Mr Jones said there had been many examples of distressed investments being held within Sipps - diamonds, overseas property developments, store pods, forestry and film schemes being just some of those highlighted by the Financial Conduct Authority (FCA) in recent years.

Mr Jones said: "Where Sipp investors hold such assets, they face problems with being unable to cash in their investments, or unable to sell it to another investor at any worthwhile price.

"They risk being stuck with the Sipp with all its ongoing fees, but no cash or liquid assets in Sipp to pay them with.

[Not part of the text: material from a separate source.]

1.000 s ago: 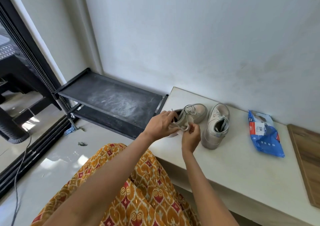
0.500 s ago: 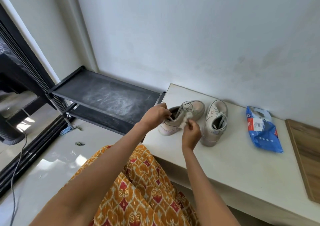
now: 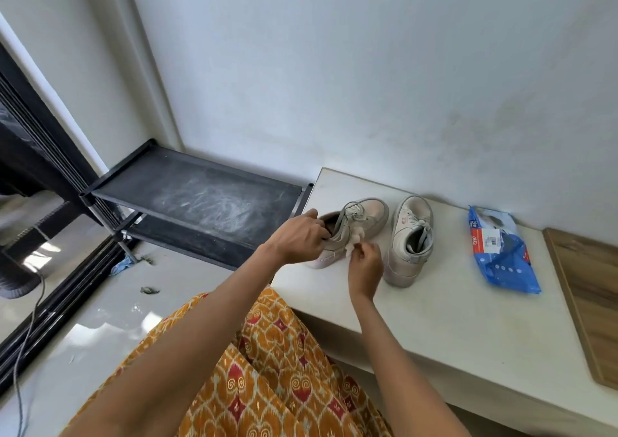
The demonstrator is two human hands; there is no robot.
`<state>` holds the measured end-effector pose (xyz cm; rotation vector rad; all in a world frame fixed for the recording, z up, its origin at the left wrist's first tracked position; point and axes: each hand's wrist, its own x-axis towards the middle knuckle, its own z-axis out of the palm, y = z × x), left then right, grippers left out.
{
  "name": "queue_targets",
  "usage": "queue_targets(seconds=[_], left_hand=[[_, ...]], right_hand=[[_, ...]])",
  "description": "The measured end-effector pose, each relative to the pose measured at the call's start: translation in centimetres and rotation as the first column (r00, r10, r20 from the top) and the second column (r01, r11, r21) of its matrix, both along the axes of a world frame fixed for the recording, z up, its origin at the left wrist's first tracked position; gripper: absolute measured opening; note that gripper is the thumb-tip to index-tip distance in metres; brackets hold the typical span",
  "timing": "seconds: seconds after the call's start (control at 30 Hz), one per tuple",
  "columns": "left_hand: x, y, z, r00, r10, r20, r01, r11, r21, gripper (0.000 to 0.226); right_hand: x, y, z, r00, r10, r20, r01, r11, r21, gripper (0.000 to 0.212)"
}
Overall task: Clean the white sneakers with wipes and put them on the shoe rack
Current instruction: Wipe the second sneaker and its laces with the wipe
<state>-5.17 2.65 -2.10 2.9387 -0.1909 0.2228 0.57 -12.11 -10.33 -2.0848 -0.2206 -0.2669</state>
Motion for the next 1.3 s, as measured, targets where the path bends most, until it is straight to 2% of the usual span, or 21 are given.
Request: queue_targets(seconds=[0.1,0.2,0.27,0.37,0.47,0.53,0.63,0.7,0.77,0.83,0.97,1.07,1.2,1.3], left_hand=[[-0.7,-0.6,-0.5,0.993,0.018,0.115,-0.018,1.0,-0.006,0.027],[-0.5,-1.1,-1.5,0.98,0.072,0.187,-0.078,0.997,0.02,0.017],[-0.7,-1.0,-1.9,0.975,0.109,0.193,-0.112,0.994,0.005,0.015],[-1.7,0.2,-2.0,0.963,0.164,0.212,-0.162,0.986,-0.03,0.015],[-2.8,1.5,-2.2,0.966,0.148,0.214,-0.146,0.989,-0.025,0.017],[-3.5,1.9,-2.2,0.968,0.12,0.221,-0.124,0.992,0.004,0.029],[-3.7,1.6,-1.8,0.961,0.124,0.248,-0.131,0.991,0.014,0.043],[-3.2,1.0,-1.7,0.948,0.276,0.161,-0.253,0.956,-0.15,0.04],[-2.7,0.7,-1.4,0.896,0.442,0.045,-0.403,0.851,-0.336,0.036],[-2.2,0.8,-1.2,0.86,0.51,-0.006,-0.47,0.789,-0.396,0.031],[-2.2,1.1,-0.9,0.85,0.527,-0.024,-0.482,0.758,-0.438,0.016],[-2.5,0.6,-1.0,0.84,0.542,0.016,-0.496,0.78,-0.382,0.016],[-2.0,0.5,-0.5,0.881,0.473,0.013,-0.461,0.863,-0.206,0.019],[-1.9,0.8,0.0,0.943,0.333,-0.002,-0.332,0.941,-0.07,0.025]], right_hand=[[1.4,-0.6,0.9,0.998,-0.038,-0.055,0.037,0.999,-0.004,0.023],[0.2,0.9,3.2,0.997,-0.002,0.08,-0.005,0.996,0.084,0.027],[-1.2,1.7,3.3,0.991,0.053,0.126,-0.064,0.995,0.079,0.02],[-1.2,1.1,0.9,0.997,0.081,0.019,-0.079,0.994,-0.073,0.01],[0.4,-0.5,0.0,0.992,-0.022,-0.125,0.004,0.989,-0.146,0.007],[0.8,-0.7,0.9,0.994,-0.056,-0.095,0.051,0.997,-0.053,0.011],[-0.3,1.1,2.7,0.999,0.025,0.041,-0.028,0.997,0.076,0.016],[-1.2,2.3,2.5,0.991,0.1,0.088,-0.104,0.993,0.05,0.016],[-1.4,2.3,1.5,0.99,0.112,0.088,-0.11,0.994,-0.023,0.013],[-0.4,1.3,1.0,0.996,0.073,0.055,-0.067,0.993,-0.097,0.014],[1.9,-0.3,1.9,0.998,0.021,-0.063,-0.033,0.98,-0.196,0.014],[0.2,0.0,2.5,0.993,0.027,-0.111,-0.033,0.998,-0.055,0.017],[-4.8,1.8,2.3,0.972,0.233,0.01,-0.233,0.969,0.086,0.029],[-4.9,3.3,3.3,0.98,0.18,0.087,-0.194,0.962,0.192,0.025]])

"Bigger providers waive fees where there are no cash resources available in the Sipp to pay the fees, but I'm told some smaller providers are suing clients who don't pay. If these rumours are true, then it is difficult to see how this could be treating customers fairly."

Mr Jones added the reality was that if these investments had such a nil value, it should be possible to close the Sipp and end the ongoing fees.

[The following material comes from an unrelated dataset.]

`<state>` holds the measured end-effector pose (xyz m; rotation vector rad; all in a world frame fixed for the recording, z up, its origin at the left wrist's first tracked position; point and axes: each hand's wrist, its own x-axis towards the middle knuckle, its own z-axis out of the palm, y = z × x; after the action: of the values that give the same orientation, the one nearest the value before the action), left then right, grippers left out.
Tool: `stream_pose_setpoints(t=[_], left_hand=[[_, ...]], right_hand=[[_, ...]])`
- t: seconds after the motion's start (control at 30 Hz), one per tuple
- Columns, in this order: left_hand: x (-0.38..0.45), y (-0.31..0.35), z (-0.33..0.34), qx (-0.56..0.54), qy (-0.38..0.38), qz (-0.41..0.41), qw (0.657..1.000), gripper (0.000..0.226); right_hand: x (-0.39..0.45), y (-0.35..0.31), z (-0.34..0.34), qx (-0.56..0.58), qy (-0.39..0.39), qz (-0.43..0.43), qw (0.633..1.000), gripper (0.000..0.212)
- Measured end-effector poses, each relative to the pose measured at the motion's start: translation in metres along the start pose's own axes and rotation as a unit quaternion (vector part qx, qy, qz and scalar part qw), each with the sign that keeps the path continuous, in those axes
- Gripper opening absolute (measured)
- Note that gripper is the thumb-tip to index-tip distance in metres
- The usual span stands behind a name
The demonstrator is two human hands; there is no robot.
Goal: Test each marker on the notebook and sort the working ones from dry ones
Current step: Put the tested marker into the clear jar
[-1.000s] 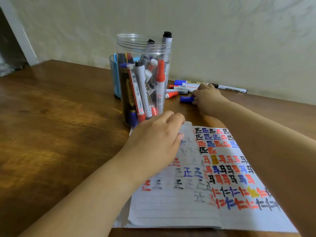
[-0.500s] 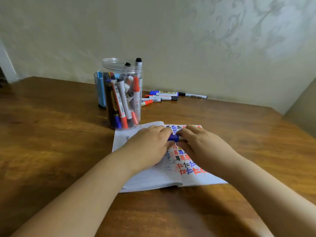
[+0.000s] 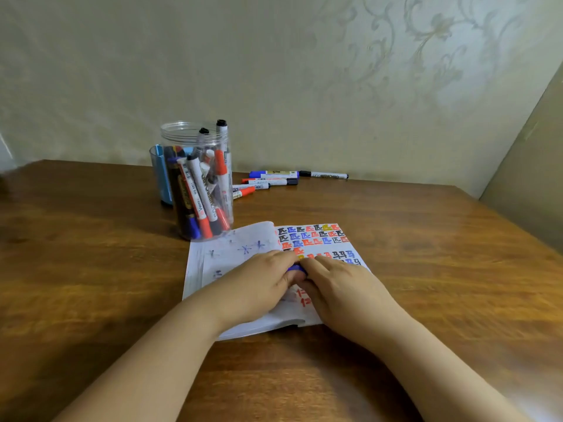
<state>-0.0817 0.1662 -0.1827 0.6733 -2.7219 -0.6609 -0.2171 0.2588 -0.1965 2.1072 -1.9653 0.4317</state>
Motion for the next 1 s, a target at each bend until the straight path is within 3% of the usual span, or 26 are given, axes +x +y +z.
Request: stream_pose_setpoints(t=[0.1, 0.33, 0.47, 0.53, 0.67, 0.8, 0.9, 0.93, 1.0], left_hand=[[-0.002, -0.003, 0.0, -0.009, -0.013, -0.002, 1.0, 0.026], [-0.005, -0.008, 0.002, -0.023, -0.032, 0.003, 0.999, 0.025], [-0.004, -0.007, 0.003, -0.024, -0.007, -0.023, 0.999, 0.026], [-0.006, -0.006, 0.001, -0.041, 0.016, -0.04, 0.998, 0.028], [-0.011, -0.006, -0.005, -0.083, 0.064, -0.055, 0.993, 0.025], [-0.011, -0.004, -0.004, -0.058, 0.115, -0.05, 0.99, 0.025], [-0.012, -0.004, -0.002, -0.047, 0.134, -0.051, 0.989, 0.021], [-0.013, -0.004, -0.002, -0.046, 0.139, -0.051, 0.988, 0.02], [-0.013, -0.004, -0.003, -0.044, 0.143, -0.052, 0.987, 0.02]], right_hand=[[0.0, -0.004, -0.005, 0.021, -0.021, -0.006, 1.0, 0.047], [-0.005, 0.006, -0.002, -0.058, 0.016, -0.037, 0.997, 0.04], [-0.001, -0.002, -0.005, -0.053, -0.004, 0.024, 0.998, 0.053], [-0.004, -0.003, -0.01, -0.02, -0.033, 0.077, 0.996, 0.056], [-0.011, 0.007, -0.029, 0.153, -0.054, 0.157, 0.974, 0.037], [-0.011, 0.005, -0.05, 0.24, -0.096, 0.189, 0.947, 0.023], [-0.012, 0.005, -0.053, 0.382, -0.083, 0.24, 0.889, 0.008], [-0.013, 0.005, -0.052, 0.447, -0.073, 0.262, 0.852, 0.003], [-0.013, 0.004, -0.045, 0.574, -0.053, 0.302, 0.759, 0.014]])
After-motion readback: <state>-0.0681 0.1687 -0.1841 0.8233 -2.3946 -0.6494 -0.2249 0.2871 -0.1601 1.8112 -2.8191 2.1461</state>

So the call for a bad bank Sipp company to simply "hold and maintain plans holding distressed investments" in a cost-effective way until the assets' issues are resolved would be a good idea, he added.

However, Mr Jones admitted: "As of today, i think this would have to be funded by the public purse. The FCA would be the instigating force behind this, and it would make sense for the regulator to appoint a reputable Sipp provider, so it can harness the providers' infrastructure, systems and expertise."

In 2010, the UK government oversaw the division of Northern Rock, creating a 'Bad Bank' run by UK Asset Resolution (UKAR) to split off the toxic collection of bad debts belonging to the lender, which had to be taken into public ownership in 2008 at the height of the Credit Crisis.

The good bank - Northern Rock - was sold to Virgin Money in January 2012, while the so-called 'bad bank' - Northern Rock Asset Management (NRAM)- has been managed down gradually since nationalisation. 

In November 2015, Cerberus Capital Management bought £13bn of mortgages and loans from NRAM/UKAR.

Some 27,000 of these mortgages were then sold by the private equity firm earlier this year to TSB, which has created the Whistletree brand.